(ASSIGNED TASK) Transcribe the full listing exactly, and drop every picture.

(SUPPLIED MATERIAL)

.....

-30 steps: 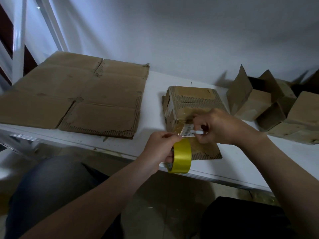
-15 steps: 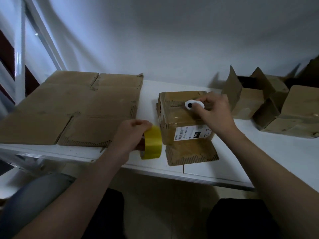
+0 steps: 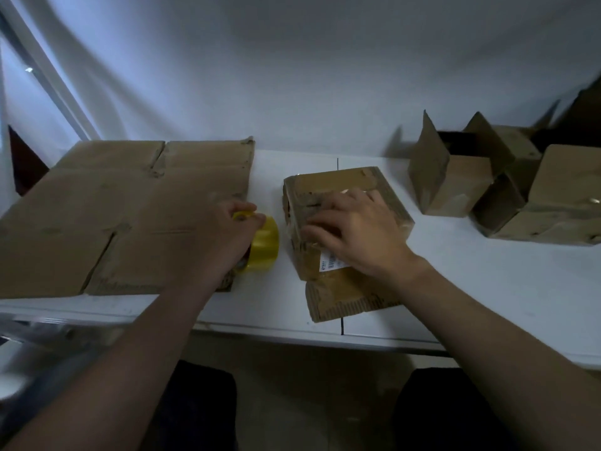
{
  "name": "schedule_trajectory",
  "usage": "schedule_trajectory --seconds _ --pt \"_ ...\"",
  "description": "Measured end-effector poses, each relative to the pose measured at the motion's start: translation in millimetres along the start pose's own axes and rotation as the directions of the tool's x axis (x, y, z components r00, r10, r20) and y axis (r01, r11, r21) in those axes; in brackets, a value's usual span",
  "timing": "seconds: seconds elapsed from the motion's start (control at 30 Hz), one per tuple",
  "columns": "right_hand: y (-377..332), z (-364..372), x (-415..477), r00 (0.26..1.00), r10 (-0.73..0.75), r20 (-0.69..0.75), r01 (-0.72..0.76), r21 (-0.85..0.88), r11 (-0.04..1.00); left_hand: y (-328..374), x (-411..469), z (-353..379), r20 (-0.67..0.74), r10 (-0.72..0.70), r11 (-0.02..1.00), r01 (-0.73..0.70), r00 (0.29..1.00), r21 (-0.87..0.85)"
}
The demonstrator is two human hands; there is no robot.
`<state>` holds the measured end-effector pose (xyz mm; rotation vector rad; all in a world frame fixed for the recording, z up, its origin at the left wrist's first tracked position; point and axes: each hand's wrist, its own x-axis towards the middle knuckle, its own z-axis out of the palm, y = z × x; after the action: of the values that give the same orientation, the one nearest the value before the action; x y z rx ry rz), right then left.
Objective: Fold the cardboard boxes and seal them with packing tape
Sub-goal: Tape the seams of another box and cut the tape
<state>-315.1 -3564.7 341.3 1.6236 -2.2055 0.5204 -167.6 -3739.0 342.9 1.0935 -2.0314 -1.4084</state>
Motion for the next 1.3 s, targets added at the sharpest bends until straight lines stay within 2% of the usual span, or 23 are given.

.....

(ANSWER TO THE EXERCISE)
-30 steps: 
-15 steps: 
+0 steps: 
{
  "name": "schedule_trajectory",
  "usage": "schedule_trajectory --seconds _ --pt \"_ ...\"",
  "description": "Measured end-effector poses, each relative to the pose measured at the motion's start: translation in millimetres along the start pose's own axes and rotation as the directions of the tool's x axis (x, y, z components r00, r10, r20) and y axis (r01, r11, r21) in those axes; in brackets, a value's usual span",
  "timing": "seconds: seconds elapsed from the motion's start (control at 30 Hz), one per tuple",
  "columns": "right_hand: y (-377..332), z (-364..372), x (-415..477), r00 (0.26..1.00), r10 (-0.73..0.75), r20 (-0.69..0.75), r01 (-0.72..0.76), r21 (-0.85..0.88), r11 (-0.04..1.00); left_hand: y (-328..374), x (-411..469), z (-353..379), r20 (-0.67..0.74), r10 (-0.72..0.70), r11 (-0.02..1.00), r01 (-0.73..0.70), r00 (0.29..1.00), r21 (-0.87..0.85)"
}
The demonstrator is two human hands; there is no robot.
`<state>` holds the measured end-effector pose (xyz mm; rotation vector rad; all in a world frame fixed for the recording, z up, its origin at the left wrist's first tracked position; point and axes: each hand's wrist, its own x-axis towards the middle knuckle, its own z-axis out of the palm, y = z × x; after the action: of the values that give the same orientation, the one nearest the value before the action; x y z rx ry rz), right then left.
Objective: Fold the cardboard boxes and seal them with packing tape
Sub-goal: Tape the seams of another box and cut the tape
<state>-315.1 -3564.7 341.3 1.6236 -2.2055 0.5204 -167.6 -3739.0 342.9 1.0935 -2.0314 -1.4084</state>
Motion for the next 1.3 s, targets added at the sharpest bends until straight lines stay within 2% of the usual span, or 23 are given.

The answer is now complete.